Look over the listing below and work out how many lines have the word "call". Write only that number.

+ + + + +

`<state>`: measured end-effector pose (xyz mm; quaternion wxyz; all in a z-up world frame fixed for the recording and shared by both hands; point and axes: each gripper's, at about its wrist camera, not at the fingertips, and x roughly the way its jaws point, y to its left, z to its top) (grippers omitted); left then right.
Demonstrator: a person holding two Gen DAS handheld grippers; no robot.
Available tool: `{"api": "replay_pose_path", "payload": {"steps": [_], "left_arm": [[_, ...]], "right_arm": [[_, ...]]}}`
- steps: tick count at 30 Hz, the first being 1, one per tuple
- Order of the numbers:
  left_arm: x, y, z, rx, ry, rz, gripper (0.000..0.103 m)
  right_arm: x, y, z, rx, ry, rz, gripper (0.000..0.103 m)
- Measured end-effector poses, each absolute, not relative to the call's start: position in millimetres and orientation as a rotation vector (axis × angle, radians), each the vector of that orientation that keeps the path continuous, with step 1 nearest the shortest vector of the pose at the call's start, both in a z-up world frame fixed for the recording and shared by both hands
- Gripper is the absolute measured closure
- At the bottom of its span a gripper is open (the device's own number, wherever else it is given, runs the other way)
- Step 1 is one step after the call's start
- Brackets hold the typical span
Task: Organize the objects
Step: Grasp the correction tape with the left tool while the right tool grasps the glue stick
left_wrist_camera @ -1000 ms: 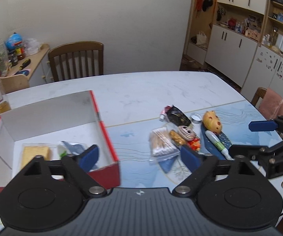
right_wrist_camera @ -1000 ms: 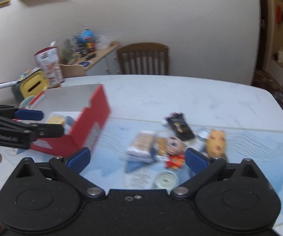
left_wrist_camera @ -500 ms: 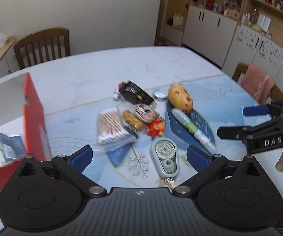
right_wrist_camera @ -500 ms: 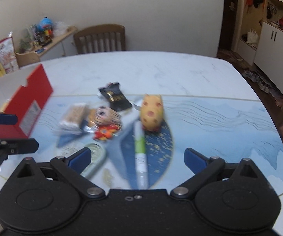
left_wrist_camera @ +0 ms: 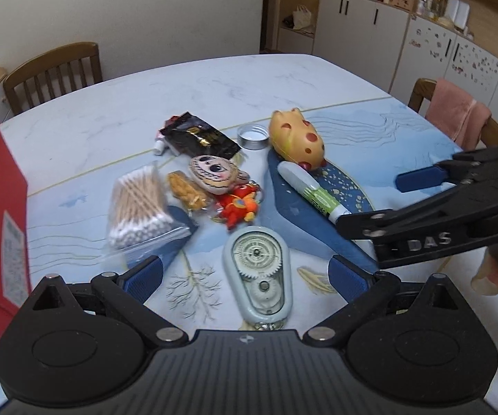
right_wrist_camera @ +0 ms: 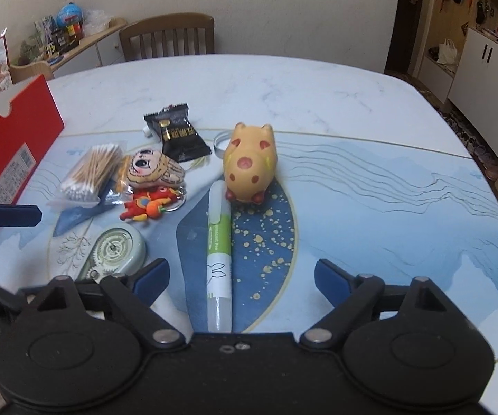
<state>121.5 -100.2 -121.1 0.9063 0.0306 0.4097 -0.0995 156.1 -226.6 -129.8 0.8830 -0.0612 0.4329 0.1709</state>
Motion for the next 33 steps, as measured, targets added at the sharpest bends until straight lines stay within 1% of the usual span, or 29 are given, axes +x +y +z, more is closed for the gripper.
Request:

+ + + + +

> [Response to the exercise]
2